Mind Your Vision: Multimodal Estimation of Refractive Disorders Using Electrooculography and Eye Tracking
Xin Wei, Huakun Liu, Yutaro Hirao, Monica Perusquia-Hernandez, Katsutoshi Masai, Hideaki Uchiyama, Kiyoshi Kiyokawa
TL;DR
This work investigates passive screening of refractive errors by analyzing eye movements with two modalities: electrooculography (EOG) and video-based eye tracking. An LSTM-based classifier is trained to map eye-movement features to $13$ diopter classes, evaluated in both within-subject (subject-dependent) and cross-subject (subject-independent) setups. The multimodal fusion of EOG and eye-tracking yields the best performance in the subject-dependent setting, with an average accuracy of $96.207\%$, but generalization across individuals is limited (average $8.882\%$) and not significantly better than unimodal baselines in the subject-independent evaluation. The results highlight the feasibility of continuous, non-invasive refractive power estimation and point to the need for personalized calibration and robust wearability to translate this approach to real-world screening tools.
Abstract
Refractive errors are among the most common visual impairments globally, yet their diagnosis often relies on active user participation and clinical oversight. This study explores a passive method for estimating refractive power using two eye movement recording techniques: electrooculography (EOG) and video-based eye tracking. Using a publicly available dataset recorded under varying diopter conditions, we trained Long Short-Term Memory (LSTM) models to classify refractive power from unimodal (EOG or eye tracking) and multimodal configuration.

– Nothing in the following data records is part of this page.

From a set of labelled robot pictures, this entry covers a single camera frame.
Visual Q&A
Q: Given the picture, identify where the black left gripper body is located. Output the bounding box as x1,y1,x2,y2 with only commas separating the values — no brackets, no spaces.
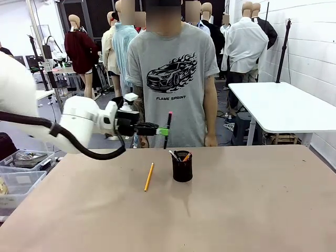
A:
114,109,140,137

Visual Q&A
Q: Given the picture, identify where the black marker with pink cap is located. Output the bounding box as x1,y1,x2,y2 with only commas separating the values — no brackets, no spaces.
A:
163,111,173,150

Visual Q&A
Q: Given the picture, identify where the left forearm of person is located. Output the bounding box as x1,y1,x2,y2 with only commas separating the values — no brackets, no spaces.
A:
204,75,218,136

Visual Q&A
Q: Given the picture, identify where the tattooed right forearm of person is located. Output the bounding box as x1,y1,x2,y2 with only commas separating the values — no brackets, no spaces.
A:
132,84,150,148

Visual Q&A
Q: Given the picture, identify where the black mesh pen holder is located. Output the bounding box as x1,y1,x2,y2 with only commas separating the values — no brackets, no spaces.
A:
172,150,193,182

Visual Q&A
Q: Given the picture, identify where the person's left hand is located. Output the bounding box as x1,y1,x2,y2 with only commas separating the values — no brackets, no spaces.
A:
204,133,218,148

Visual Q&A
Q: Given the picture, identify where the yellow pencil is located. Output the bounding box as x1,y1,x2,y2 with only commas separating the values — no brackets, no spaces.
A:
143,162,155,193

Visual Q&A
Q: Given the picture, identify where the person in grey t-shirt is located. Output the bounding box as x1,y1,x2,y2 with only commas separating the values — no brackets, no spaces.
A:
124,0,221,148

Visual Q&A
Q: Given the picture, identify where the mannequin in cream jacket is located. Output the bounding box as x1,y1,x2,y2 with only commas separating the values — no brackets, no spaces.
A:
101,11,122,98

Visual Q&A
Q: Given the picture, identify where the mannequin in light blue fleece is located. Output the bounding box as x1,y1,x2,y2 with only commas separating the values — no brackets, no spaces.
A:
112,0,139,97

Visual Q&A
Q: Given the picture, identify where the mannequin in dark red sweater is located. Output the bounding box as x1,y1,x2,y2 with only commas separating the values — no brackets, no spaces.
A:
64,14,100,100

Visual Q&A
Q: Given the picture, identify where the small white table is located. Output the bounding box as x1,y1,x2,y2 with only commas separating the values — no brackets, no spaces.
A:
35,89,55,101

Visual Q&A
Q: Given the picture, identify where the mannequin in red jacket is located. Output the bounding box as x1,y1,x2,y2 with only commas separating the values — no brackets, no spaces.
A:
134,10,147,34

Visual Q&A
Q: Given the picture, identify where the clear plastic bin with parts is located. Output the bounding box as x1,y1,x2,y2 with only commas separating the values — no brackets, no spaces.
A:
0,149,56,174

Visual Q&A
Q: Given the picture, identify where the mannequin in black coat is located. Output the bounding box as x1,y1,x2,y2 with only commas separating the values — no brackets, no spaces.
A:
200,2,226,80

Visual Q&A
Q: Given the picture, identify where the mannequin in white shirt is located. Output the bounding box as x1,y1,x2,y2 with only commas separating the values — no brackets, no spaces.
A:
220,1,270,82

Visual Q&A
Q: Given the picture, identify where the clear plastic bin with label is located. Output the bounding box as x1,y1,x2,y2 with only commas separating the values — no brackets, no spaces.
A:
0,170,48,209

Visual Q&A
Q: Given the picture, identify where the large white table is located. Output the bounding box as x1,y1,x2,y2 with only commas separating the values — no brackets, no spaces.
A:
227,81,336,148

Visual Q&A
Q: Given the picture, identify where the black tripod stand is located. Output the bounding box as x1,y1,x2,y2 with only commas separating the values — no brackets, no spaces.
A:
275,17,294,83

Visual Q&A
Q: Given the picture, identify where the mannequin in black blazer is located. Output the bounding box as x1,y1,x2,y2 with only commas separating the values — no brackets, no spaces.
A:
251,2,279,51

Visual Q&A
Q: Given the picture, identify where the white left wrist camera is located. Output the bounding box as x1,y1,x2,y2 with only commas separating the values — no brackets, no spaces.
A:
121,93,139,111

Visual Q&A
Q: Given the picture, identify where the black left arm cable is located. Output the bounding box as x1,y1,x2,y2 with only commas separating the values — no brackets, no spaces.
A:
0,111,127,161

We assess performance in both subject-dependent and subject-independent settings to evaluate model personalization and generalizability across individuals. Results show that the multimodal model consistently outperforms unimodal models, achieving the highest average accuracy in both settings: 96.207\% in the subject-dependent scenario and 8.882\% in the subject-independent scenario. However, generalization remains limited, with classification accuracy only marginally above chance in the subject-independent evaluations. Statistical comparisons in the subject-dependent setting confirmed that the multimodal model significantly outperformed the EOG and eye-tracking models. However, no statistically significant differences were found in the subject-independent setting. Our findings demonstrate both the potential and current limitations of eye movement data-based refractive error estimation, contributing to the development of continuous, non-invasive screening methods using EOG signals and eye-tracking data.